Bean ranks in the top 10 nationally in both scoring (No. 6, 24 points per game) and rebounding (No. 4, 13.8 rebounds per game) after leading USU to a 73-70 win over his hometown Sooners this weekend to win the Myrtle Beach Invitational.

“It definitely means a lot to me. This is one of the most iconic moments for sure in my career at Utah State,” Bean said afterward. “I don’t take these moments for granted.”

Bean scored 24 points and grabbed a career-high 19 rebounds to help USU beat Oklahoma on Sunday in the championship game. He was named the MVP of the tournament, before earning his second straight Mountain West Player of the Week award on Monday.

The Aggies trailed for most of the second half. Then Brock Miller hit a 3-pointer for a 67-66 lead with 1:46 remaining. Miller sank another triple a minute later to make it a 70-66 lead. After a pair of free throws, the Sooners were within 70-68 and were forced to foul. Bean made 3 of 4 from the line to wrap it up for Utah State.

“During those last four minutes, we really did come together and trust each other,” Bean said.

The win felt like an NCAA Tournament game to Bean. “It did feel like that type of environment,” he said. And it may be a significant victory for the Aggies come March. Oklahoma is a Top 50 team in the KenPom rankings (45) and a nice early addition to the Ags’ resume.

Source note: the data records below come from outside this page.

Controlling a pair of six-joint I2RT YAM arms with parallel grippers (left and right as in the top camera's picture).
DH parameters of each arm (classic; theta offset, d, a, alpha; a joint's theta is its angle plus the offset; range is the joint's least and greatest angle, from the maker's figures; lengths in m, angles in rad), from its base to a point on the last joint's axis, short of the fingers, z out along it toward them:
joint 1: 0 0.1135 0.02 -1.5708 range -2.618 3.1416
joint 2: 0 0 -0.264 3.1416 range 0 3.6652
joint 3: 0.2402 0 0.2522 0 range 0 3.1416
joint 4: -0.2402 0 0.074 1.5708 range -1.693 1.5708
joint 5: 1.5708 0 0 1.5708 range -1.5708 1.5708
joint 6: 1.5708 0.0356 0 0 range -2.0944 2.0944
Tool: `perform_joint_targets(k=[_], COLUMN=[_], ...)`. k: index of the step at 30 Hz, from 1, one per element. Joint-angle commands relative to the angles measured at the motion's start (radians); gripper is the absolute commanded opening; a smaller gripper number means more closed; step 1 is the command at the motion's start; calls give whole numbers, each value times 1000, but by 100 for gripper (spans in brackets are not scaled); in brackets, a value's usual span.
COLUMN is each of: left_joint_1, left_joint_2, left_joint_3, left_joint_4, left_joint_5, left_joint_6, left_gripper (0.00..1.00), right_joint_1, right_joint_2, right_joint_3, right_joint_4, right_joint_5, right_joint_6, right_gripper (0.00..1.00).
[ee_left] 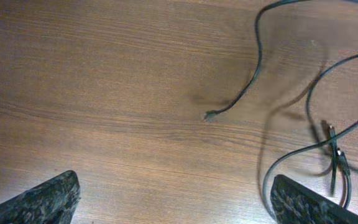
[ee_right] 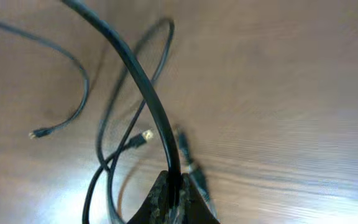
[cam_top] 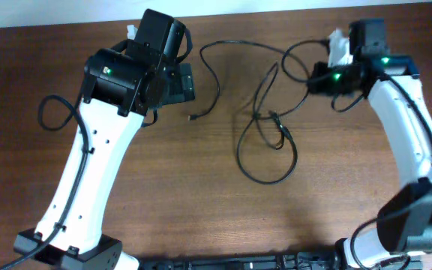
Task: Untangle cables
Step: 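Drag the grasped cable rightward with the right gripper and set it down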
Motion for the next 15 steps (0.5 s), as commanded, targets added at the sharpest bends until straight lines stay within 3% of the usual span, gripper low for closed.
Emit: perform_joint_targets(k=[1, 15], left_joint_1=[3, 3], left_joint_2=[-17, -17], left_joint_3=[16, 16], left_joint_4=[2, 2], left_joint_5=[-7, -7], left_joint_6=[-9, -9], left_gripper=[99, 99], right_joint_1=[4, 4], right_joint_2=[-75, -112], right_joint_3=[147, 695], right_joint_4=[-1, -15], right_joint_5=[176, 181], right_joint_6=[-18, 23], right_gripper=[4, 4])
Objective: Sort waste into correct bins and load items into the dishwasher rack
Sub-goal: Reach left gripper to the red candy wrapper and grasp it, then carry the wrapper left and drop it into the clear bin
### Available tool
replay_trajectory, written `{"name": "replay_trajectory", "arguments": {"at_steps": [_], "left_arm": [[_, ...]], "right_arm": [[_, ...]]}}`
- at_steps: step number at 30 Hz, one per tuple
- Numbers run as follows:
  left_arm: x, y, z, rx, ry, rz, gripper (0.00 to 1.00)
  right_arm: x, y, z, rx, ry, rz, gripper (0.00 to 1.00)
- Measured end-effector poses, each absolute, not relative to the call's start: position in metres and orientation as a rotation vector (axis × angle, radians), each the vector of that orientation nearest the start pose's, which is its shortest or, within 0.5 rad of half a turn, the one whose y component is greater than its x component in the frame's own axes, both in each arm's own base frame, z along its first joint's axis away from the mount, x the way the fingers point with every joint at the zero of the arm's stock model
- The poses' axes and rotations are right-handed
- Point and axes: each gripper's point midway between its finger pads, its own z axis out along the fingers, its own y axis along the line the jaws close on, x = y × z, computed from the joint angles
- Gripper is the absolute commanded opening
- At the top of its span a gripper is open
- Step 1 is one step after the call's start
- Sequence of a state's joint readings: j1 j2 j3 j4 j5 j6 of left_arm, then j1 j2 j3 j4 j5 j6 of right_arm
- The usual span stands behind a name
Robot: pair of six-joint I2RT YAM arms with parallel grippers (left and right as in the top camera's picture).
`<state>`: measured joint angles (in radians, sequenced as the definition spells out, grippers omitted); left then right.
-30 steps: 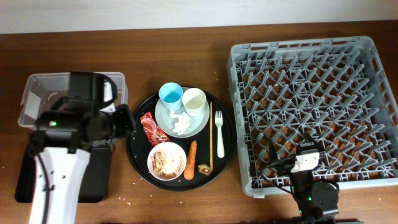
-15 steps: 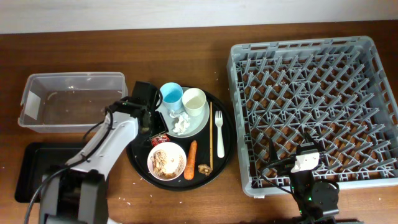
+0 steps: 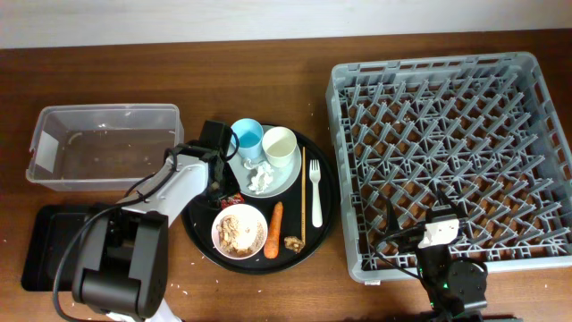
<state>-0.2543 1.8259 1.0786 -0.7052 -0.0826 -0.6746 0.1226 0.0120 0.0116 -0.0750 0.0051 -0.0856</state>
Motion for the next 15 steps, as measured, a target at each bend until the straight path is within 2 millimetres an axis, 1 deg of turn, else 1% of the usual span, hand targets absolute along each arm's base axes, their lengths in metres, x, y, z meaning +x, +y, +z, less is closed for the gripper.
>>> {"name": "replay_trajectory", "arguments": {"at_steps": [2,4,5,6,7,10,12,15], "left_arm": [[0.329,-0.071,0.003,-0.634,2.930,0.032,0.37],[0.329,-0.070,0.003,-0.635,2.929,0.035,0.20],[0.329,-0.070,0.003,-0.635,2.929,0.036,0.08],[0.329,-0.070,0.003,-0.637,2.930,0.037,0.02],[0.328,-0.070,0.003,-0.638,2.930,0.038,0.00],[0.328,-0.070,0.008,-0.619,2.926,0.030,0.00],[0.330,-0.071,0.030,-0.591,2.884,-0.007,0.01],[0.334,-0.072,0.074,-0.571,2.776,-0.083,0.00]], "right_arm": [[0.244,0.029,0.158,-0.168,1.638,0.024,0.99],[0.244,0.029,0.158,-0.168,1.638,0.024,0.99],[0.244,0.029,0.158,-0.167,1.638,0.024,0.99],[0.244,0.029,0.158,-0.168,1.638,0.023,0.99],[0.244,0.029,0.158,-0.167,1.638,0.024,0.99],[0.244,0.029,0.158,-0.168,1.638,0.024,0.99],[0.244,0.029,0.158,-0.168,1.638,0.023,0.99],[0.244,0.029,0.158,-0.167,1.638,0.024,0.99]]}}
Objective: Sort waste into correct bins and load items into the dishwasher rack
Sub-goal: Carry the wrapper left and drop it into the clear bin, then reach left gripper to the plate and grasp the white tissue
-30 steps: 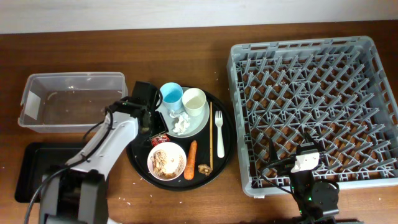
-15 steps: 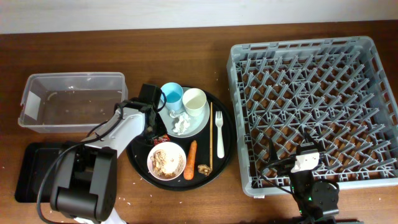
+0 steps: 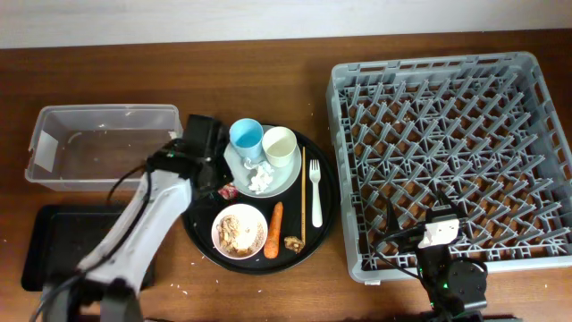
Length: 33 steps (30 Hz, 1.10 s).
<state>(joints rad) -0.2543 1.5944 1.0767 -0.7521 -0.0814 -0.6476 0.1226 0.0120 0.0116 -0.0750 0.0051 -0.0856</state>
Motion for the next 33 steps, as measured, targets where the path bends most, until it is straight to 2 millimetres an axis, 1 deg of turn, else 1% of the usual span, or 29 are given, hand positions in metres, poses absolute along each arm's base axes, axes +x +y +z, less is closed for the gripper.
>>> {"name": "replay_trajectory", "arguments": {"at_steps": [1,2,3,4,6,7,8,9,10,11,12,13,16,17,18,19,20,21,22,24,25,26,27,28,29,30,31,32,33], "left_arm": [[0.336,-0.073,0.103,-0.559,2.695,-0.139,0.01],[0.336,-0.073,0.112,-0.555,2.669,-0.155,0.00],[0.335,-0.073,0.128,-0.551,2.625,-0.181,0.00],[0.335,-0.065,0.151,-0.563,2.550,-0.204,0.00],[0.338,-0.031,0.173,-0.669,2.445,-0.180,0.01],[0.340,-0.007,0.181,-0.748,2.387,-0.161,0.01],[0.342,0.025,0.186,-0.850,2.321,-0.122,0.00],[0.342,0.041,0.187,-0.902,2.291,-0.104,0.01],[0.344,0.066,0.191,-0.974,2.232,-0.079,0.00],[0.347,0.077,0.193,-1.000,2.200,-0.070,0.00],[0.355,0.085,0.193,-1.013,2.169,-0.068,0.01],[0.364,0.095,0.181,-1.041,2.172,-0.054,0.00],[0.370,0.110,0.122,-1.171,2.270,-0.009,0.01],[0.373,0.113,0.107,-1.197,2.289,-0.001,0.06],[0.375,0.113,0.096,-1.215,2.305,-0.002,0.10],[0.377,0.114,0.091,-1.224,2.306,-0.002,0.20],[0.379,0.114,0.091,-1.222,2.300,-0.005,0.24],[0.380,0.114,0.092,-1.224,2.294,-0.007,0.35],[0.380,0.114,0.092,-1.225,2.293,-0.008,0.37],[0.380,0.114,0.092,-1.229,2.294,-0.011,0.38],[0.379,0.110,0.092,-1.214,2.315,-0.030,0.38],[0.380,0.104,0.099,-1.167,2.347,-0.069,0.39],[0.378,0.096,0.110,-1.109,2.386,-0.105,0.41],[0.381,0.084,0.148,-0.985,2.379,-0.171,0.43],[0.382,0.075,0.181,-0.891,2.348,-0.204,0.44],[0.376,0.061,0.208,-0.793,2.343,-0.228,0.44],[0.363,0.031,0.228,-0.652,2.370,-0.263,0.45],[0.350,-0.007,0.238,-0.488,2.412,-0.318,0.49],[0.343,-0.026,0.234,-0.409,2.458,-0.332,0.49]], "right_arm": [[0.244,0.029,0.158,-0.168,1.638,0.023,0.99],[0.244,0.029,0.158,-0.168,1.638,0.023,0.99],[0.244,0.029,0.158,-0.168,1.638,0.023,0.99],[0.244,0.029,0.158,-0.167,1.638,0.024,0.99],[0.244,0.029,0.158,-0.167,1.638,0.023,0.99],[0.244,0.029,0.158,-0.167,1.638,0.024,0.99],[0.244,0.029,0.158,-0.168,1.638,0.024,0.99],[0.244,0.029,0.158,-0.168,1.638,0.024,0.99],[0.244,0.029,0.158,-0.168,1.638,0.024,0.99],[0.244,0.029,0.158,-0.168,1.638,0.024,0.99],[0.244,0.029,0.158,-0.167,1.638,0.024,0.99],[0.244,0.029,0.158,-0.168,1.638,0.024,0.99],[0.244,0.029,0.158,-0.168,1.638,0.024,0.99],[0.244,0.029,0.158,-0.168,1.638,0.024,0.99],[0.244,0.029,0.158,-0.167,1.638,0.024,0.99],[0.244,0.029,0.158,-0.167,1.638,0.024,0.99],[0.244,0.029,0.158,-0.168,1.638,0.024,0.99],[0.244,0.029,0.158,-0.168,1.638,0.024,0.99],[0.244,0.029,0.158,-0.167,1.638,0.024,0.99],[0.244,0.029,0.158,-0.167,1.638,0.024,0.99],[0.244,0.029,0.158,-0.168,1.638,0.024,0.99],[0.244,0.029,0.158,-0.167,1.638,0.024,0.99],[0.244,0.029,0.158,-0.168,1.638,0.024,0.99],[0.244,0.029,0.158,-0.168,1.638,0.024,0.99],[0.244,0.029,0.158,-0.167,1.638,0.024,0.99],[0.244,0.029,0.158,-0.167,1.637,0.024,0.99],[0.244,0.029,0.158,-0.168,1.638,0.024,0.99],[0.244,0.029,0.158,-0.167,1.638,0.024,0.99],[0.244,0.029,0.158,-0.168,1.638,0.024,0.99]]}}
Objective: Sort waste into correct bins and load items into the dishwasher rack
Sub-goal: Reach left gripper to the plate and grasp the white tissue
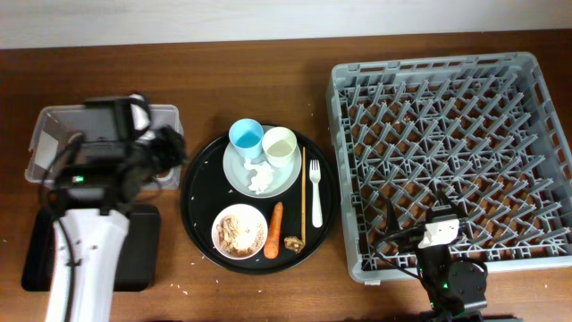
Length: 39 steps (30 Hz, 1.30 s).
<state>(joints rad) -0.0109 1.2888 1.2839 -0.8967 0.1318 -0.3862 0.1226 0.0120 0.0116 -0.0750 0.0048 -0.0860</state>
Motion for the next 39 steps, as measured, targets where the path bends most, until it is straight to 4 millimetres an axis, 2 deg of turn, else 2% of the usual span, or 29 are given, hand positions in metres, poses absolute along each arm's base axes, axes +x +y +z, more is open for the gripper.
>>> {"name": "replay_trajectory", "arguments": {"at_steps": [1,2,4,6,8,9,10,14,17,21,26,29,31,34,35,39], "left_arm": [[0.334,-0.060,0.227,-0.280,2.522,-0.351,0.49],[0.330,-0.082,0.223,-0.190,2.548,-0.361,0.58],[0.320,-0.129,0.204,0.018,2.616,-0.331,0.58],[0.319,-0.146,0.179,0.095,2.682,-0.258,0.57],[0.327,-0.152,0.159,0.113,2.713,-0.211,0.54],[0.332,-0.155,0.137,0.120,2.760,-0.176,0.46],[0.335,-0.156,0.127,0.119,2.782,-0.161,0.45],[0.352,-0.163,0.097,0.117,2.801,-0.141,0.44],[0.357,-0.166,0.084,0.117,2.800,-0.141,0.45],[0.354,-0.164,0.056,0.115,2.782,-0.151,0.46],[0.350,-0.162,0.035,0.114,2.760,-0.163,0.46],[0.350,-0.162,0.030,0.114,2.748,-0.170,0.46],[0.350,-0.163,0.029,0.113,2.741,-0.174,0.60],[0.349,-0.162,0.027,0.112,2.742,-0.174,0.66],[0.348,-0.162,0.026,0.113,2.745,-0.172,0.64],[0.342,-0.159,0.020,0.115,2.760,-0.163,0.40]], "right_arm": [[0.244,0.029,0.158,-0.167,1.638,0.024,0.99],[0.244,0.029,0.158,-0.168,1.638,0.024,0.99],[0.244,0.029,0.158,-0.167,1.638,0.024,0.99],[0.244,0.029,0.158,-0.168,1.638,0.024,0.99],[0.244,0.029,0.158,-0.167,1.637,0.024,0.99],[0.244,0.029,0.158,-0.167,1.638,0.024,0.99],[0.244,0.029,0.158,-0.167,1.638,0.024,0.99],[0.244,0.029,0.158,-0.168,1.638,0.024,0.99],[0.244,0.029,0.158,-0.167,1.638,0.024,0.99],[0.244,0.029,0.158,-0.167,1.638,0.024,0.99],[0.244,0.029,0.158,-0.167,1.638,0.024,0.99],[0.244,0.029,0.158,-0.168,1.638,0.024,0.98],[0.244,0.029,0.158,-0.167,1.638,0.024,0.99],[0.244,0.029,0.158,-0.168,1.638,0.024,0.99],[0.244,0.029,0.158,-0.168,1.638,0.024,0.99],[0.244,0.029,0.158,-0.168,1.638,0.024,0.99]]}}
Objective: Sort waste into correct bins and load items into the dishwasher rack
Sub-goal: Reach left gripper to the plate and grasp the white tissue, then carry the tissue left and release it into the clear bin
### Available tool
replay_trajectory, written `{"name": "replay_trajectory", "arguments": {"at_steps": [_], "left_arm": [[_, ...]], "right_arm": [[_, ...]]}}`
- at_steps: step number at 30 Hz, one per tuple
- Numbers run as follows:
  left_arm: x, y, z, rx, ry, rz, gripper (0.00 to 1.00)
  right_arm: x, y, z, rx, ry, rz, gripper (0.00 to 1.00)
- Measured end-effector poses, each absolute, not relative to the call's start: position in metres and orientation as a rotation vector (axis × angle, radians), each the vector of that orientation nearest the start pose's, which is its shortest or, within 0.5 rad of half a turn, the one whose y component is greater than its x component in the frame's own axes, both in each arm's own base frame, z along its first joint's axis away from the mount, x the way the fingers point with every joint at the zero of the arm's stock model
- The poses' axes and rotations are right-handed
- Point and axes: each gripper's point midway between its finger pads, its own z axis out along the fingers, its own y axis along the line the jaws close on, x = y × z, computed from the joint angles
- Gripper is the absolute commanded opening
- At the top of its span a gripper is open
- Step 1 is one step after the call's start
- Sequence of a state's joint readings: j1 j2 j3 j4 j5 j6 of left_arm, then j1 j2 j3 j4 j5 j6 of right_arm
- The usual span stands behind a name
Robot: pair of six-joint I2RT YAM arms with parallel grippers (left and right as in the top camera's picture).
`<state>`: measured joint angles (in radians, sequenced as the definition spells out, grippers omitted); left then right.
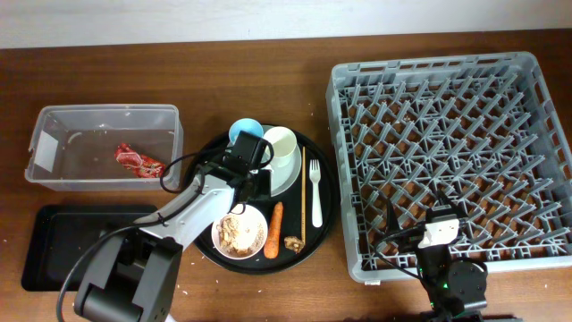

Utah State is now 4-1 to start the season, and Bean has been no small part of his team’s success early in the year.

“I put in a lot of work in the offseason,” Bean said. “I feel like that confidence has stemmed from a great coaching staff, who has helped me get to where I am at this point. They’ve helped me become a completely different player to be honest.”

“It’s like Wilt Chamberlain,” first-year head coach Ryan Odom joked after watching the forward record another double-double against the Sooners. “It’s crazy.”

Utah State led 32-30 at halftime then Oklahoma opened the second half with an extended 20-11 run. During that stretch, Odom looked to Bean to find another level.

“Literally the first thing you notice about Justin is his motor and his willingness to go after the ball and put his body in there,” Odom said.

USU’s new head coach, though, wants the former walk-on to think like a go-to player for his team, stretching defenses with his shooting and putting the ball the floor to create at the rim.

“He’s obviously developed things in this offseason that have really added to his game and he’s not afraid to go for it in those instances — and he has his coach’s blessing to do that,” Odom said.

The Sooners led 57-50 at the nine-minute mark but four quick points by Utah State forced an Oklahoma timeout. Oklahoma maintained the lead but Utah State was within 64-62 after Miller score in the paint with 3:03 to go. The teams traded baskets before Miller hit the 3-pointer to give the Aggies their first lead of the second half.

After the victory, Bean said he would take just a moment to reflect on the win and his journey to this point in his career.

“I probably should,” he said. “Knowing me, I’m usually go, go, go. I don’t usually think things through a lot. But at this point, just being a senior and having so much love and respect for my team and knowing how much it meant for them, I’m definitely going to take it in and enjoy it. Then it’s back to work.”

The Associated Press contributed to this report.